#### [Work request]
Records appear below. Give all of them again, exactly.

[Records excerpted from a collection]
· · ·
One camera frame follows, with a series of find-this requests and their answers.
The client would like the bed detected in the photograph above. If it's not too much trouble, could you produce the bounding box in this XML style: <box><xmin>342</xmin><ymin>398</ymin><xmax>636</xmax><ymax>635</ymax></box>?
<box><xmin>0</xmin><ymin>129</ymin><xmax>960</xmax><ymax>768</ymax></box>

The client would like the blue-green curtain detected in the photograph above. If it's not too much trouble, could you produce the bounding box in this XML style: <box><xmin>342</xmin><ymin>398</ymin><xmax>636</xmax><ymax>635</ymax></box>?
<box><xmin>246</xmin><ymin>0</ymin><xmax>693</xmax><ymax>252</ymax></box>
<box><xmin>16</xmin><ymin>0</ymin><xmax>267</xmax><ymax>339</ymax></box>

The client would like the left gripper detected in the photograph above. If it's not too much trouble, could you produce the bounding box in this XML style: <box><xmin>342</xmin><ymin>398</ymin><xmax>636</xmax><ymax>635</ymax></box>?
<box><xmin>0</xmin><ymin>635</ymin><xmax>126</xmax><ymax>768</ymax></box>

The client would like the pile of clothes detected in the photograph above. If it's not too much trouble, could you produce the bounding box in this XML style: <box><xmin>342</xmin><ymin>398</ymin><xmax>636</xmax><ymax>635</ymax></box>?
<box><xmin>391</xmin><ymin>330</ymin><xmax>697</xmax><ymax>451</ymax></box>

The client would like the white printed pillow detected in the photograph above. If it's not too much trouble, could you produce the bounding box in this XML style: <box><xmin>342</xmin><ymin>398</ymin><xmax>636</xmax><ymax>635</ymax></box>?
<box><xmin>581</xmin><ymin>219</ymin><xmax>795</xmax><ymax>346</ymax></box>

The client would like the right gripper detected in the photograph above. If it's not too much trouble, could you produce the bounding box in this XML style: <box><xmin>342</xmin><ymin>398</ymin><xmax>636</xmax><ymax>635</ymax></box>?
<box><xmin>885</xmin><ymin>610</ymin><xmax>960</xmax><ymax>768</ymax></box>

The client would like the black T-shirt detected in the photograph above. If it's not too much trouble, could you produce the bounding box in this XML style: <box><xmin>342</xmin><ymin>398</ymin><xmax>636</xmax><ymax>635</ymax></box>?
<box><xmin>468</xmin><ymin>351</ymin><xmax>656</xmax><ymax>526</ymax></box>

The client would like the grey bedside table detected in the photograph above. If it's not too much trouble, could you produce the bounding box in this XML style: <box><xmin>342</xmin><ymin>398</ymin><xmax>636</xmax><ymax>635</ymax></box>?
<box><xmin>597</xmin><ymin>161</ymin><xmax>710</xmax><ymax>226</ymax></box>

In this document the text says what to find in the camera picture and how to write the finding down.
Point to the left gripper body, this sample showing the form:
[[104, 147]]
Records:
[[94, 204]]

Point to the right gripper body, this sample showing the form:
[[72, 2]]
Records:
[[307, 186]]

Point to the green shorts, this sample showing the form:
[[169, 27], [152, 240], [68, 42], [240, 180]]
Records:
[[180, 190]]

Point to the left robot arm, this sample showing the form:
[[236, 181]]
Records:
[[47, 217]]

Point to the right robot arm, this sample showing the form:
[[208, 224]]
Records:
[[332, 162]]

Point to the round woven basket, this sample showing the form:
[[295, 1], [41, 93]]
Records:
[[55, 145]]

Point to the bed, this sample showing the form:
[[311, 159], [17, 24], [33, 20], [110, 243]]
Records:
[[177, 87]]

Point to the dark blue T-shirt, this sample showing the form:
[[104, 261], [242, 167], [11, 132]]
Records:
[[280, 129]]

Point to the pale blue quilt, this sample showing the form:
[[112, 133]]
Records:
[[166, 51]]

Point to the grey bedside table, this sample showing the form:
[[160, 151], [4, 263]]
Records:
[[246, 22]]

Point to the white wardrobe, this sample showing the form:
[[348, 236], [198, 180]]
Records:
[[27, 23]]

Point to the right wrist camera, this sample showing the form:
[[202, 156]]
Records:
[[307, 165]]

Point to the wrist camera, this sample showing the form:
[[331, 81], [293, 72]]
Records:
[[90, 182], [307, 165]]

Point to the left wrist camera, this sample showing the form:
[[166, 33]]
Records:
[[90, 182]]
· · ·
#### [Answer box]
One camera frame follows, with a series of find-this requests and their answers.
The client would like the bed detected in the photograph above. If it's not too much trouble, could you produce the bounding box in this XML style: <box><xmin>342</xmin><ymin>398</ymin><xmax>636</xmax><ymax>635</ymax></box>?
<box><xmin>0</xmin><ymin>129</ymin><xmax>960</xmax><ymax>768</ymax></box>

The client would like the blue-green curtain detected in the photograph above. If it's not too much trouble, could you produce the bounding box in this XML style: <box><xmin>342</xmin><ymin>398</ymin><xmax>636</xmax><ymax>635</ymax></box>?
<box><xmin>246</xmin><ymin>0</ymin><xmax>693</xmax><ymax>252</ymax></box>
<box><xmin>16</xmin><ymin>0</ymin><xmax>267</xmax><ymax>339</ymax></box>

The client would like the left gripper detected in the photograph above. If it's not too much trouble, could you produce the bounding box in this XML style: <box><xmin>342</xmin><ymin>398</ymin><xmax>636</xmax><ymax>635</ymax></box>?
<box><xmin>0</xmin><ymin>635</ymin><xmax>126</xmax><ymax>768</ymax></box>

The client would like the pile of clothes detected in the photograph above. If it's not too much trouble, could you produce the bounding box in this XML style: <box><xmin>342</xmin><ymin>398</ymin><xmax>636</xmax><ymax>635</ymax></box>?
<box><xmin>391</xmin><ymin>330</ymin><xmax>697</xmax><ymax>451</ymax></box>

The client would like the white printed pillow detected in the photograph above. If it's not too much trouble, could you produce the bounding box in this XML style: <box><xmin>342</xmin><ymin>398</ymin><xmax>636</xmax><ymax>635</ymax></box>?
<box><xmin>581</xmin><ymin>219</ymin><xmax>795</xmax><ymax>346</ymax></box>

The client would like the right gripper detected in the photograph above. If it's not too much trouble, could you produce the bounding box in this XML style: <box><xmin>342</xmin><ymin>398</ymin><xmax>636</xmax><ymax>635</ymax></box>?
<box><xmin>885</xmin><ymin>610</ymin><xmax>960</xmax><ymax>768</ymax></box>

The client would like the black T-shirt detected in the photograph above. If it's not too much trouble, could you produce the bounding box in this XML style: <box><xmin>342</xmin><ymin>398</ymin><xmax>636</xmax><ymax>635</ymax></box>?
<box><xmin>468</xmin><ymin>351</ymin><xmax>656</xmax><ymax>526</ymax></box>

The client would like the grey bedside table detected in the photograph above. If it's not too much trouble, could you produce the bounding box in this XML style: <box><xmin>342</xmin><ymin>398</ymin><xmax>636</xmax><ymax>635</ymax></box>?
<box><xmin>597</xmin><ymin>161</ymin><xmax>710</xmax><ymax>226</ymax></box>

In this document the text says what to find in the camera picture and how to write the finding down.
Point to the left gripper body, this sample showing the form:
[[104, 147]]
Records:
[[94, 204]]

Point to the right gripper body, this sample showing the form:
[[72, 2]]
Records:
[[307, 186]]

Point to the green shorts, this sample showing the form:
[[169, 27], [152, 240], [68, 42], [240, 180]]
Records:
[[180, 190]]

Point to the left robot arm, this sample showing the form:
[[236, 181]]
Records:
[[47, 217]]

Point to the right robot arm, this sample showing the form:
[[208, 224]]
Records:
[[332, 162]]

Point to the round woven basket, this sample showing the form:
[[295, 1], [41, 93]]
Records:
[[55, 145]]

Point to the bed, this sample showing the form:
[[311, 159], [17, 24], [33, 20], [110, 243]]
Records:
[[177, 87]]

Point to the dark blue T-shirt, this sample showing the form:
[[104, 261], [242, 167], [11, 132]]
Records:
[[280, 129]]

Point to the pale blue quilt, this sample showing the form:
[[112, 133]]
Records:
[[166, 51]]

Point to the grey bedside table, this sample showing the form:
[[160, 151], [4, 263]]
Records:
[[246, 22]]

Point to the white wardrobe, this sample showing the form:
[[348, 236], [198, 180]]
Records:
[[27, 23]]

Point to the right wrist camera, this sample showing the form:
[[202, 156]]
Records:
[[307, 165]]

Point to the wrist camera, this sample showing the form:
[[331, 81], [293, 72]]
Records:
[[90, 182], [307, 165]]

Point to the left wrist camera, this sample showing the form:
[[166, 33]]
Records:
[[90, 182]]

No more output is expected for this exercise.